- [YOUR GOAL] Scan the records for the string "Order", then copy each line that has it.

---------- SUPPLIED DATA ----------

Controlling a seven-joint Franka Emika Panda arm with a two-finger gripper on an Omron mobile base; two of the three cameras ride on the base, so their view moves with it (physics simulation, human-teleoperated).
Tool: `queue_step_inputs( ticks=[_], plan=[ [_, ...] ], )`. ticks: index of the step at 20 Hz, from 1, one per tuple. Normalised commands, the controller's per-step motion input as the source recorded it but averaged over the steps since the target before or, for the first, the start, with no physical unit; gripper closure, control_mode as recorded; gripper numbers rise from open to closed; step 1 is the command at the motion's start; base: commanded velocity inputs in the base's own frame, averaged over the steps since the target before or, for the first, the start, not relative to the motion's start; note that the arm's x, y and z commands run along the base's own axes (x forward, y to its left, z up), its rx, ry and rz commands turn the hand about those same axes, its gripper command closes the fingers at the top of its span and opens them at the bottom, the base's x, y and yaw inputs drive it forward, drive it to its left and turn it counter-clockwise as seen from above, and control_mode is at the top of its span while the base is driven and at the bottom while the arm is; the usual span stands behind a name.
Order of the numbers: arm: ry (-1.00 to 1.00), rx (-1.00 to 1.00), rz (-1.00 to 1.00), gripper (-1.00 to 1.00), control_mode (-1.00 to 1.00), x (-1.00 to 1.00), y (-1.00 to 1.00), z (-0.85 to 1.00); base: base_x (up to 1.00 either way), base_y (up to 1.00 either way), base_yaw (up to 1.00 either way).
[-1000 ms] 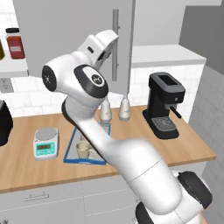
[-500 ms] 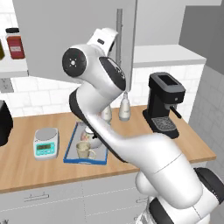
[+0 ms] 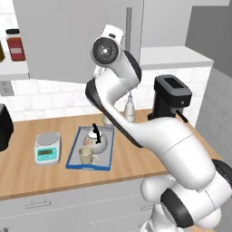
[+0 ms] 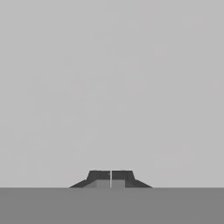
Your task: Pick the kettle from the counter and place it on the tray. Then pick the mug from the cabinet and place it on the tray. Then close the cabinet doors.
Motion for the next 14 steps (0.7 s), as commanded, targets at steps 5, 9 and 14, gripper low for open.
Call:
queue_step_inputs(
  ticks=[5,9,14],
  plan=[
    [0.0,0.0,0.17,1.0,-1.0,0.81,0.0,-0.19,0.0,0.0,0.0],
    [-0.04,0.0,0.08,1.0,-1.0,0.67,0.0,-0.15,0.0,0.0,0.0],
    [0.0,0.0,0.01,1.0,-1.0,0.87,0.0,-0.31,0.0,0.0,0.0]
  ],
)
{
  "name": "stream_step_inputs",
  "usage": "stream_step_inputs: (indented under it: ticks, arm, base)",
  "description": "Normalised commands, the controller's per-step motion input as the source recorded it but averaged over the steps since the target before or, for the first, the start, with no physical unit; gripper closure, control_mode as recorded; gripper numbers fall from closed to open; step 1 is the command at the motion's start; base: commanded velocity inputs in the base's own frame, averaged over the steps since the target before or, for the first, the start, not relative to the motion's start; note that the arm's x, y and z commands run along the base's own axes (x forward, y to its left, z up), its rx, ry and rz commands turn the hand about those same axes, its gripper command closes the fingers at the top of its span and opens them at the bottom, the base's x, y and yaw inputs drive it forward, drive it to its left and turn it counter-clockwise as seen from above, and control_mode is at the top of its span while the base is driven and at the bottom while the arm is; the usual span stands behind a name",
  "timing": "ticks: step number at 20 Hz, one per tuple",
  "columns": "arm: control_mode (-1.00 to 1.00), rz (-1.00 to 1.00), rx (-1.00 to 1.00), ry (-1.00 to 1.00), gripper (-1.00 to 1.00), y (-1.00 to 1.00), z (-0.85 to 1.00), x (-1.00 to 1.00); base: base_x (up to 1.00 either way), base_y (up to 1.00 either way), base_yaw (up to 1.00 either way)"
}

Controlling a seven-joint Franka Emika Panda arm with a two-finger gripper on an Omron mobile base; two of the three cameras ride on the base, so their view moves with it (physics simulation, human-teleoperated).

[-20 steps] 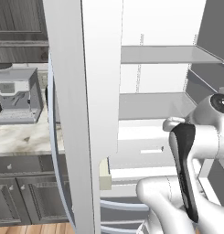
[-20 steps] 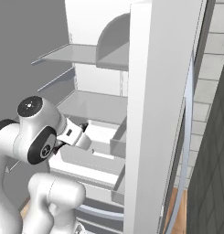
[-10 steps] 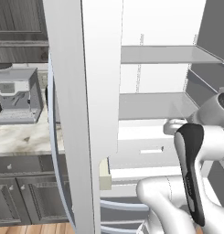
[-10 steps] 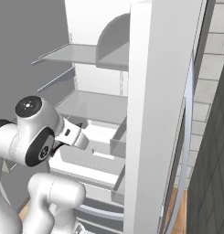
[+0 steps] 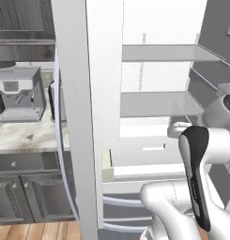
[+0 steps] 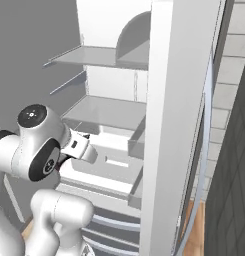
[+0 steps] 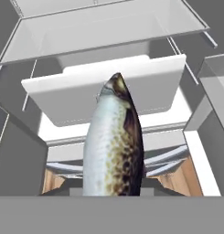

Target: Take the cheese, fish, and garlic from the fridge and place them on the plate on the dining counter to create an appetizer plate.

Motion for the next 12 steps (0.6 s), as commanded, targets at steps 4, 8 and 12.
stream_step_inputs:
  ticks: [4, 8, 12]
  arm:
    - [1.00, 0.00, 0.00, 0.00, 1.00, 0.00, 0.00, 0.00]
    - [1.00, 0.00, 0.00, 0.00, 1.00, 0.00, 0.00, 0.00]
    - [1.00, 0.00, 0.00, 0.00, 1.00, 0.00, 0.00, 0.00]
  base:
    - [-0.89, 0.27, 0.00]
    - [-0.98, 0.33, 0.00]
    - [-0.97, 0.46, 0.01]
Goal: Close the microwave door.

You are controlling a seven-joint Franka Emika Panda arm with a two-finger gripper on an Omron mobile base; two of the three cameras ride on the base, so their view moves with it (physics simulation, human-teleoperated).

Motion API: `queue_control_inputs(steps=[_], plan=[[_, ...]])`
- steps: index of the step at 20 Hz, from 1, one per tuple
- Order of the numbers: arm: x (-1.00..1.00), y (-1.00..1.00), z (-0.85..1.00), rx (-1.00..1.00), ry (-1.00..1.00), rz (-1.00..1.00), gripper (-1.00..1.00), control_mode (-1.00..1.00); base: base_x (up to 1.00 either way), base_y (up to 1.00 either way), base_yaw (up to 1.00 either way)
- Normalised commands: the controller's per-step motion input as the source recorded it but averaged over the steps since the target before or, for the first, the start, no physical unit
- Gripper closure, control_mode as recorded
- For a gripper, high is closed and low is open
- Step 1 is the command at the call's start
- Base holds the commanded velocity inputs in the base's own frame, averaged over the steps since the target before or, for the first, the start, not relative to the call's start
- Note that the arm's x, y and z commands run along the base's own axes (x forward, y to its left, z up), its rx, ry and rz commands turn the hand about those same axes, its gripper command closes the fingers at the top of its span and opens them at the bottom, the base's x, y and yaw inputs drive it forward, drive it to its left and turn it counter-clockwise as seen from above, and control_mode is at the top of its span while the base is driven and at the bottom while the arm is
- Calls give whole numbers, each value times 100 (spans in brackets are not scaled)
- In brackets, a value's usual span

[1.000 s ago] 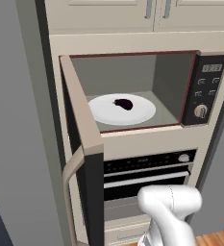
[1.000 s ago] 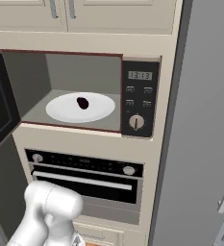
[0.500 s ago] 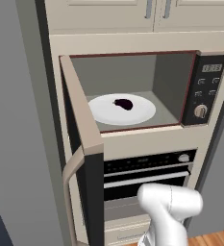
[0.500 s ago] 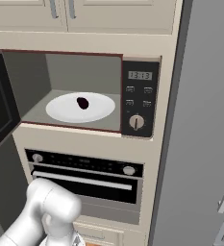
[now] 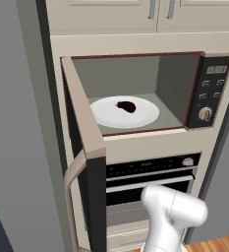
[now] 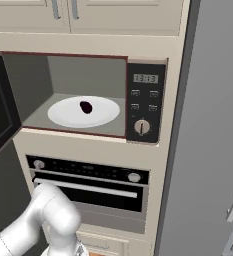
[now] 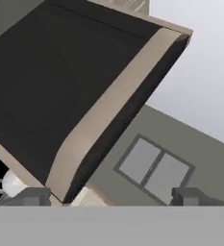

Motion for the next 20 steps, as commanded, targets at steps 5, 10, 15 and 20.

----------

- [RESULT OF THIS TASK]
Order of the numbers: arm: ry (-1.00 to 1.00), rx (-1.00 to 1.00), rz (-1.00 to 1.00), gripper (-1.00 to 1.00), control_mode (-1.00 to 1.00), x (-1.00 to 1.00), y (-1.00 to 1.00), z (-0.85 to 1.00); base: base_x (up to 1.00 either way), base_y (up to 1.00 either way), base_yaw (up to 1.00 either way).
- Order of the numbers: arm: x (-1.00..1.00), y (-1.00..1.00), z (-0.85..1.00), rx (-1.00..1.00), ry (-1.00..1.00), rz (-1.00..1.00), gripper (-1.00..1.00), control_mode (-1.00..1.00); base: base_x (up to 1.00 either way), base_y (up to 1.00 either way), base_yaw (up to 1.00 either way)

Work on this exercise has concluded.